Across the records below, report how many lines include the word "viewing", stating the number alone.
BEGIN
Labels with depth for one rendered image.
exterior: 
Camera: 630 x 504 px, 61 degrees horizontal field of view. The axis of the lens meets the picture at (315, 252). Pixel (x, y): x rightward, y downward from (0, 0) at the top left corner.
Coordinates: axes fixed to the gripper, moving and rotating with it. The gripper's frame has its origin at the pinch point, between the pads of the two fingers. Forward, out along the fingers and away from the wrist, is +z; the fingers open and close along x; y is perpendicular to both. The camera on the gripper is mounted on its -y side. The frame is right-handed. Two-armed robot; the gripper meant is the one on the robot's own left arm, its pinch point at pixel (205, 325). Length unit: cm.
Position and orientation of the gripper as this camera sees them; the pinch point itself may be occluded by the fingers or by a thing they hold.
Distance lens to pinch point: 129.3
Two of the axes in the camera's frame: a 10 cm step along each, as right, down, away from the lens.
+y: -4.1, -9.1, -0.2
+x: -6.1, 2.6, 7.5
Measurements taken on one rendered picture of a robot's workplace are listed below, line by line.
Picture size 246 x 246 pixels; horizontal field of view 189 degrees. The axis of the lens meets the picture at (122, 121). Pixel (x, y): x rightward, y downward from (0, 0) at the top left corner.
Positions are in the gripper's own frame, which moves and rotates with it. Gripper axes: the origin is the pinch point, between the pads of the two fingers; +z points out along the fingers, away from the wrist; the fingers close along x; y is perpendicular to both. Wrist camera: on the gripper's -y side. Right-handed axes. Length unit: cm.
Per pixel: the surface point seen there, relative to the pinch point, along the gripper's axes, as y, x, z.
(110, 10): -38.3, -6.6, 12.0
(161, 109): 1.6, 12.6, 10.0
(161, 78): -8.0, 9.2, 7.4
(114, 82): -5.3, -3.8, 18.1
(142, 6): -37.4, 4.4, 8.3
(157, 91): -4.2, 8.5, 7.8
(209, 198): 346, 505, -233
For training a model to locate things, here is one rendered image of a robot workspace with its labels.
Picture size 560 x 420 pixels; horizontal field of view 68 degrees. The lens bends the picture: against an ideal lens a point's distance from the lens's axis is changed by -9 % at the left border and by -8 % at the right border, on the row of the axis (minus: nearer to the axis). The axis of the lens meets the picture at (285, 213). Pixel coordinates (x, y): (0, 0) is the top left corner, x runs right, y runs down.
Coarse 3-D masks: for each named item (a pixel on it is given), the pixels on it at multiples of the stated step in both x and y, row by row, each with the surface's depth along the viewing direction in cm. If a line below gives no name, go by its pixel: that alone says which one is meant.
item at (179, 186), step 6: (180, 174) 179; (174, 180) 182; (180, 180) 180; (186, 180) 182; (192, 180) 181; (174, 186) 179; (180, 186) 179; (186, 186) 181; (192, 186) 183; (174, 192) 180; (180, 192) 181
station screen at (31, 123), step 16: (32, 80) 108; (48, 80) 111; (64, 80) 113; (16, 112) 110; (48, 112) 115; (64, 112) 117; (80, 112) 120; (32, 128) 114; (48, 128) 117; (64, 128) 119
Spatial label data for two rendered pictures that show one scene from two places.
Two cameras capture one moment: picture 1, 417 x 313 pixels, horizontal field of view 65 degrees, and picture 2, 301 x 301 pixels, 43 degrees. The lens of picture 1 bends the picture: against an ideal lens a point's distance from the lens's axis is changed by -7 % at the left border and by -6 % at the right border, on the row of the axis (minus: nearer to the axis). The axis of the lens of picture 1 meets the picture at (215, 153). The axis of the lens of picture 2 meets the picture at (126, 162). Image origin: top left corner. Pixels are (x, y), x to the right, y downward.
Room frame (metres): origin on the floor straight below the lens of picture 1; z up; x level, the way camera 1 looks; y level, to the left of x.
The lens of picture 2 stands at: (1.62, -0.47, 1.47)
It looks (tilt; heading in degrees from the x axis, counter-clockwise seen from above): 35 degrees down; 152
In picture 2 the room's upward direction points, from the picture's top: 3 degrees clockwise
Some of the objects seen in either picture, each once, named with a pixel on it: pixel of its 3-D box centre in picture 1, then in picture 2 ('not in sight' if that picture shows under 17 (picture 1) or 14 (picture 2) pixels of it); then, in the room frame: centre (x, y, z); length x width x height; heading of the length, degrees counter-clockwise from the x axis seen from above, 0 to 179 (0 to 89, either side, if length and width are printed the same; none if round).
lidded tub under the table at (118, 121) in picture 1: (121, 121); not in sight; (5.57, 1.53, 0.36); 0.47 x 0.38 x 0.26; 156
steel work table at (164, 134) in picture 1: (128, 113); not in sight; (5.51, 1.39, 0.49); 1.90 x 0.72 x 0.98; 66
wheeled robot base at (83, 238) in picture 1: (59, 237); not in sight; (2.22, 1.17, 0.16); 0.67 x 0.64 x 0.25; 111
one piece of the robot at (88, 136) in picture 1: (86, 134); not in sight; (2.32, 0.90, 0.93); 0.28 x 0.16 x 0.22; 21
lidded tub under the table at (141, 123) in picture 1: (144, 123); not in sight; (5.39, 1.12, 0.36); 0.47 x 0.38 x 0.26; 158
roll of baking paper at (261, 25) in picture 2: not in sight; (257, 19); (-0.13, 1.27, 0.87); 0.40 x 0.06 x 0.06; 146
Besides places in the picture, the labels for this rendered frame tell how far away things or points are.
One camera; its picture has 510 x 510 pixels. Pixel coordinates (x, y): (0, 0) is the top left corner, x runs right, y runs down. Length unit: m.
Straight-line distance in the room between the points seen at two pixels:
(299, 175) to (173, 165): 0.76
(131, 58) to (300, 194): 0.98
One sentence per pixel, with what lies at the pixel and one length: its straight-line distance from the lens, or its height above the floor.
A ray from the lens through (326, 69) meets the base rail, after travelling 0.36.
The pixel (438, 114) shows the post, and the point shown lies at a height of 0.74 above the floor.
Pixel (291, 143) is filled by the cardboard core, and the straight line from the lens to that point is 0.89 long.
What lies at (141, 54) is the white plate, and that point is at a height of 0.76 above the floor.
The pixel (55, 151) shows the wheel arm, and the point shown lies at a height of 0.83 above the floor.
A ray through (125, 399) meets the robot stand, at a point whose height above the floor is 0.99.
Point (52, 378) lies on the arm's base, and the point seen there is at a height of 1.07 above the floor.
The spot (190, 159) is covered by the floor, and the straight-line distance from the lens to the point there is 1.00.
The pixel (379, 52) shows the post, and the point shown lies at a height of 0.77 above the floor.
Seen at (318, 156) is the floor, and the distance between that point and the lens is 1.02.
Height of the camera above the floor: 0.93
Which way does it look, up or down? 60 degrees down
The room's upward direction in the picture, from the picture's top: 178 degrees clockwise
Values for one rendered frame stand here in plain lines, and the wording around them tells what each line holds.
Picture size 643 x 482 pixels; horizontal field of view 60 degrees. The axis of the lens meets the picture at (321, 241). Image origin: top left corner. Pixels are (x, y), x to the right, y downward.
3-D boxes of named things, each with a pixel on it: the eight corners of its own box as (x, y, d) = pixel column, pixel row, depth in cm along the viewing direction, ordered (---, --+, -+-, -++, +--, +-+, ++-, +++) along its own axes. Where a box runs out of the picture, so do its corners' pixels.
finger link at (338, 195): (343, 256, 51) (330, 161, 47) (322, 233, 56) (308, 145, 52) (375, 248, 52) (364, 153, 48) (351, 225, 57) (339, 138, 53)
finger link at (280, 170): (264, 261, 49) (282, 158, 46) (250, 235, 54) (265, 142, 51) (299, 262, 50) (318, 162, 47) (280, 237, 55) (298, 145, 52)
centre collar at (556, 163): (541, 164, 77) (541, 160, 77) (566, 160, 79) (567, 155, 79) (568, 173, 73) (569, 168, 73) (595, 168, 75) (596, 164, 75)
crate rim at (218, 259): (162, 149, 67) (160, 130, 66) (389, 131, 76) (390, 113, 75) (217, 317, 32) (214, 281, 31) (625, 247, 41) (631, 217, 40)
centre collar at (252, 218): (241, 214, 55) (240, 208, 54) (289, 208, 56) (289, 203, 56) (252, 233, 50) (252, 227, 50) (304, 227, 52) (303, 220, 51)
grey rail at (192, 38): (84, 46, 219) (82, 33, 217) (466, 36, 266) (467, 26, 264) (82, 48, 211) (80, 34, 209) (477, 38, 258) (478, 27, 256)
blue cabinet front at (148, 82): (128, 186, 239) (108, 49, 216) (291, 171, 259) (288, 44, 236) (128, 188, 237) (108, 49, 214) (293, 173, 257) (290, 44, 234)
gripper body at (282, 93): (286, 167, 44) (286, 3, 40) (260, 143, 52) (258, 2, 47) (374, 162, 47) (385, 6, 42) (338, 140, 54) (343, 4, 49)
END
▶ **RESPONSE TO THIS EXERCISE**: 2